Sunday, 12 April 2015

Sunday 12th; April 2015...there's no place like home

I could feel Brendan’s frustration at being stuck in bed after his operation, his never done well doing nothing.  So the fact that the Easter public holiday was holding up his progress annoyed him, to put it politely.

Mind you his operation was on the Tuesday and the Easter four day break started on the Friday so truth be known the forced rest did him more good than harm. 

When he finally got to have a decent crack with physio on the Thursday; after the public holidays and a mystery 24 hour bug that wiped him out for the entire day on Wednesday, he asked what boxes he needed to tick before they would let him go home. She told him he would have to show her that he could confidently get around on his own using crutches. That afternoon he was discharged.

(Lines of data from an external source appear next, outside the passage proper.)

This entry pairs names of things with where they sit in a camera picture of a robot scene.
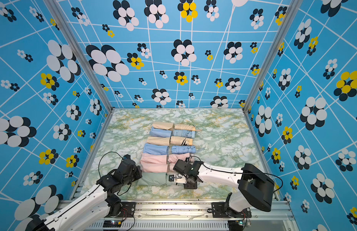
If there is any pink umbrella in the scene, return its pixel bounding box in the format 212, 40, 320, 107
168, 153, 191, 163
168, 163, 175, 172

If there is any blue umbrella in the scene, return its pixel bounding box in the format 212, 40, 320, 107
173, 130, 195, 139
171, 146, 196, 154

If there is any pink umbrella sleeve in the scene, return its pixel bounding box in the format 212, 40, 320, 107
140, 153, 167, 164
140, 162, 168, 173

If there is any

Brendan was determined to walk out of the hospital under his own steam, and nine days after his operation he did just that. With me dragging his bag behind me and tacking pictures at the same time I proved to myself that on occasion I could multi-task if need be.

As we walked through the double glass doors I passed Brendan and took a photo of him walking out of the hospital. I then moved toward the car; turning back because I couldn’t hear him behind me, to see him taking in his reflection in its entirety in the double height glass windows.

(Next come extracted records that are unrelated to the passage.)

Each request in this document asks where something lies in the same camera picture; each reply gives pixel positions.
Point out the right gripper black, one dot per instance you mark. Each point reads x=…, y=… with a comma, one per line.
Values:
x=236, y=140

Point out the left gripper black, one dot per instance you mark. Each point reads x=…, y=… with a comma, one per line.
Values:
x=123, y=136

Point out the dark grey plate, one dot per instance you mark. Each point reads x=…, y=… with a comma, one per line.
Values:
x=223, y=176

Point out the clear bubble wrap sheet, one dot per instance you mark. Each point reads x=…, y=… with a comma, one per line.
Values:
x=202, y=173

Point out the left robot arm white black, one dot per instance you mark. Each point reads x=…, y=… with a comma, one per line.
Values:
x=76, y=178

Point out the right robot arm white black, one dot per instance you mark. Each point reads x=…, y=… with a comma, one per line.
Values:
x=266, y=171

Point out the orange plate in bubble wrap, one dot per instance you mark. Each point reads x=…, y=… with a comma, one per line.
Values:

I hadn’t stopped to think that I was used to seeing Brendan’s new frame already, but today after nine days of seeing himself from the waist up in the mirror or looking at himself from the waist down … he was now looking at his new self reflecting back at him for the very first time.

I asked if he was OK, he took a few deep breaths and a long look and then walked toward the car. I can’t remember his exact words but they were something to the effect of “that was a bit mind blowing”.  We spent the night in the hotel; it had been a long day so it was too late to make the trip home, and we had already paid for the room because we weren’t expecting to be heading back before the weekend. We would be home and see our kids tomorrow.

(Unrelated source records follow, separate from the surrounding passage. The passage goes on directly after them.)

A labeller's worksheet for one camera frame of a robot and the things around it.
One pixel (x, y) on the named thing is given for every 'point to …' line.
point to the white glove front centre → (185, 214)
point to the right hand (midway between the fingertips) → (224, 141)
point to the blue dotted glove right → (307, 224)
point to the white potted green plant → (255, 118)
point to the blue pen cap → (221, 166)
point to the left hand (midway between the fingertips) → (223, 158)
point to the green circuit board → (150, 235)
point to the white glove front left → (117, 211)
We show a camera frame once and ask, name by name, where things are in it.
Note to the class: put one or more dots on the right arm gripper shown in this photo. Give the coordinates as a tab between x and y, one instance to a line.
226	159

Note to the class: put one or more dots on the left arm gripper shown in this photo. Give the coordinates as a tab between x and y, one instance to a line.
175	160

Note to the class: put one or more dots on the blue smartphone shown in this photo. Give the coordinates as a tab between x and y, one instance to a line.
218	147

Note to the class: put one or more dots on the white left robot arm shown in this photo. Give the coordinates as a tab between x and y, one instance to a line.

After a good sleep and a bit of a sleep-in we hit the road, thankfully it was a reasonably easy trip home and there was no hurry as the kids were excited to be enjoying a wedding celebration with the Saunders mob; and wouldn’t be home until about 8:30 pm. This gave us time to get home and feel settled before seeing them.

We reached the Taree Exit around 4pm and as we exited to Old Bar we saw the first #teambrendan welcome home sign. This of course made us cry happy tears all the way home, we got to our street and around the Yellowfin sign was a kaleidoscope of rainbow coloured balloons with another welcome home sign. We turned into our street and there were more rainbow balloons on our neighbours mailbox and a huge chalkart welcome home sign on the road in front of our house.

Stepping inside; the house had been cleaned from head to toe, and fresh flowers had been placed on the kitchen bench and dinning table. And the lawns and the outside of the house had been tended too. We felt completely spoilt and absolutely cared for. It was overwhelming and really quite wonderful.

Without a doubt it is times like these that bring out the extraordinary in some and the ordinary in others. Brendan and I have been blessed to be surrounded by extraordinary every step of the way.

It was about 8:30pm when we heard Deb and Andy’s van pull into our driveway and I could feel my heart beating almost through my chest. I walked out to greet them all and Bren followed me, leaning up against the portico beam for extra support.

There was a great clatter of doors opening and excited chatter about the wedding as the kids all got out of the van and then Tyra and Baden saw their Dad and ran to him yelling “Dad, Daddy” as they wrapped themselves around him. Of course there were tears.

We all made our way inside and there were lots more hugs and tears all round. It took a very long time before Bades could let his Dad go and I got my fair share of hugs too, my gorgeous daughter who seemed to have grown into a young woman in a week, gave me a beautiful supportive hug when she saw me close to tears at one point, and my amazing son squeezed me like he would never let me go. Lu and Tyler also got to give Uncle Bren a hug, with Luca sharing some wise words of support, along with Deb and Andy who like the rest of our family have been our rocks throughout, and now pretty much the whole family had seen for themselves that Bren was Ok. The kids were all emotional and brave, slightly overwhelmed and completely accepting of what was all at the same time and I was so proud of them all.

Tomorrow it would be life as usual.

Yes there is still more Chemo and possibly a place for radiation in the near future, as soon as Monday actually, and lots of small and a few large hurdles still to get over.  And we will get over them, one day at a time.

Thanks again team…your support, prayers, positive energy and well wishes have picked us up and got us over the line more times than you know and again I want to tell you how grateful we are for the constant love and support we receive.


Dorothy said it best....there really is no Place like Home.